El gobierno federal de los Estados Unidos es un coloso que administra un presupuesto de 4,7 billones de dólares y que cuenta con una plantilla de casi 5 millones de empleados civiles y militares, repartidos en múltiples agencias. Tomar el control de esa estructura puede llevar muchos meses para un nuevo gobierno. Por eso, la transición presidencial es un momento crítico, que puede condicionar la primera parte de un mandato.
Tan importante es este proceso, que desde hace tiempo está cuidadosamente regulado y protocolizado. Algunas pautas las establece la costumbre, pero muchas otras fueron establecidas por la Ley de Transición Presidencial sancionada en 1963. Su finalidad es que haya un traspaso de mando progresivo, a través de un cogobierno que comienza en los días posteriores a la elección y concluye el 20 de enero siguiente, cuando asume el nuevo presidente.
Nada de eso va a pasar por el momento.

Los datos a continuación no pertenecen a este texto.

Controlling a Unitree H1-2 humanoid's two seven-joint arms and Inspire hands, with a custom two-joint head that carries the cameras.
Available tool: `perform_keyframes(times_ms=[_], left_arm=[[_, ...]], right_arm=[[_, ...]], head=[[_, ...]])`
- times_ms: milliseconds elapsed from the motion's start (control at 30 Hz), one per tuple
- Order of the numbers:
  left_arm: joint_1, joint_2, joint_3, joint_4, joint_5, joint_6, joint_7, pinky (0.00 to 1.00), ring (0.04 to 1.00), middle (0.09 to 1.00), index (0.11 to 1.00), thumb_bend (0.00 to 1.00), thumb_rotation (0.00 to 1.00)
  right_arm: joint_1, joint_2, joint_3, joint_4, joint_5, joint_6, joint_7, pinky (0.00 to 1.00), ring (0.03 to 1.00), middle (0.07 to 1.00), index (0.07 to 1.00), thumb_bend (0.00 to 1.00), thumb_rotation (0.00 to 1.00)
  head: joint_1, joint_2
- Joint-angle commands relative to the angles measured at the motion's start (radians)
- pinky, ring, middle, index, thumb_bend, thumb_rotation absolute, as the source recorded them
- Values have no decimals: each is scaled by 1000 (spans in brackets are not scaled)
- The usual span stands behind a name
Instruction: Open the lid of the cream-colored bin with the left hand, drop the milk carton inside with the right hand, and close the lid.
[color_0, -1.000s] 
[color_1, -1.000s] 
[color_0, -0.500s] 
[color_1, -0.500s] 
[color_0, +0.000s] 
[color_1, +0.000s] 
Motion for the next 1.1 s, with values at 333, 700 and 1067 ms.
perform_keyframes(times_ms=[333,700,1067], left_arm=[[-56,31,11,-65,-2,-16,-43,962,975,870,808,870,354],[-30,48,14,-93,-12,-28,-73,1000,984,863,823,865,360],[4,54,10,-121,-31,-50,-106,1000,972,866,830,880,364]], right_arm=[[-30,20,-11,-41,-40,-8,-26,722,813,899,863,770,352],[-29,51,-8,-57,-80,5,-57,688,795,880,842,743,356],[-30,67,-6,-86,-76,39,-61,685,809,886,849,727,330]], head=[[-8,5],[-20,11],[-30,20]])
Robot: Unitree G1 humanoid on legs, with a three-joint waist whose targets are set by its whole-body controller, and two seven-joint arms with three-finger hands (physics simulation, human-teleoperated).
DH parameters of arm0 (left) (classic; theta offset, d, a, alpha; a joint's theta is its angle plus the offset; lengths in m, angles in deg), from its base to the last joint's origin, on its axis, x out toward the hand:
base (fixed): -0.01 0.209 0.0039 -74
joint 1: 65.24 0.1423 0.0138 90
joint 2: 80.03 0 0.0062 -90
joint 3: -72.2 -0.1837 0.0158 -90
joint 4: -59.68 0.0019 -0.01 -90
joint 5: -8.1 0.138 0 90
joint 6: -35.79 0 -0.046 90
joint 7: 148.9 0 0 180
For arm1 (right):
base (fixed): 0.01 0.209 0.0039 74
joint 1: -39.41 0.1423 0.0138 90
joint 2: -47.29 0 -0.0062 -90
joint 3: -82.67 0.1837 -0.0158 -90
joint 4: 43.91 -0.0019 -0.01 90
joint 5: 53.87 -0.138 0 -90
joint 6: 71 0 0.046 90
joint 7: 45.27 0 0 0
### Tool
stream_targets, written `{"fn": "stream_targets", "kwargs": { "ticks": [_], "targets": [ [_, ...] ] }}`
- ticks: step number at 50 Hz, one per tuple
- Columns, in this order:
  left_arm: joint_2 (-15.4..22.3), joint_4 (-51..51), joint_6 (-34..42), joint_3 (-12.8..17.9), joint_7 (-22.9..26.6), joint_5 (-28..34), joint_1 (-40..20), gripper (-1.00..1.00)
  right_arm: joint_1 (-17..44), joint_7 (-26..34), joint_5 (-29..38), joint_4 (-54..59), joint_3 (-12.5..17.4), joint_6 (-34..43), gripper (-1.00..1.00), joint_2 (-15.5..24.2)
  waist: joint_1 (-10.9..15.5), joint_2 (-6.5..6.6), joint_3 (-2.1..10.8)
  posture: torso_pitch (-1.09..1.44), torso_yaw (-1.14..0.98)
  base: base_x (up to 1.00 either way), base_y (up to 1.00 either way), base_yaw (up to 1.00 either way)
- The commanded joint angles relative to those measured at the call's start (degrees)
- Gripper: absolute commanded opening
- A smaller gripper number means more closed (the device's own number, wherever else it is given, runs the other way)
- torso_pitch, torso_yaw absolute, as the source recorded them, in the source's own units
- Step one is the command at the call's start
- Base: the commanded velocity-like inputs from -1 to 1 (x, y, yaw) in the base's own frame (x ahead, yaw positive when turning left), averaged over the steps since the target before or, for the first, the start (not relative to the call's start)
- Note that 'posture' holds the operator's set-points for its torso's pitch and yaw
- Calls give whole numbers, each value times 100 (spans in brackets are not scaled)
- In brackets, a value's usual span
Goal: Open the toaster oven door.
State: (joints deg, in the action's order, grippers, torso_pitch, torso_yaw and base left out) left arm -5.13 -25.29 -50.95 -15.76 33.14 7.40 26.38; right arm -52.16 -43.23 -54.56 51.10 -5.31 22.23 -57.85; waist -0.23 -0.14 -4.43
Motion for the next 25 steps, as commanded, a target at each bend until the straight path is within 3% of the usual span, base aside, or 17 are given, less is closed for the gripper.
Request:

A más de diez días de los comicios y a una semana de que el consenso de analistas y observadores independientes diera ganador a Joe Biden con al menos 290 electores —20 más de los que necesita para ser presidente—, Donald Trump se niega a aceptar la derrota. Dice que él es el legítimo ganador y que su rival solo lo supera sumando “votos ilegales” por medio de un fraude. A pesar de no haber presentado ninguna evidencia de irregularidades a gran escala, cree que la Justicia le va a dar la razón. Al menos eso es lo que dice.
Es cierto que el resultado de la elección no es todavía oficial. Primero, las autoridades de cada estado tienen que certificar quién ganó en su territorio, lo que puede demandar semanas. Luego, el 14 de diciembre, se reúnen los electores de cada jurisdicción y sufragan por el candidato para el cual fueron electos. Y, finalmente, el 6 de enero el Congreso cuenta los votos electorales. Solo entonces el resultado pasa a ser oficial.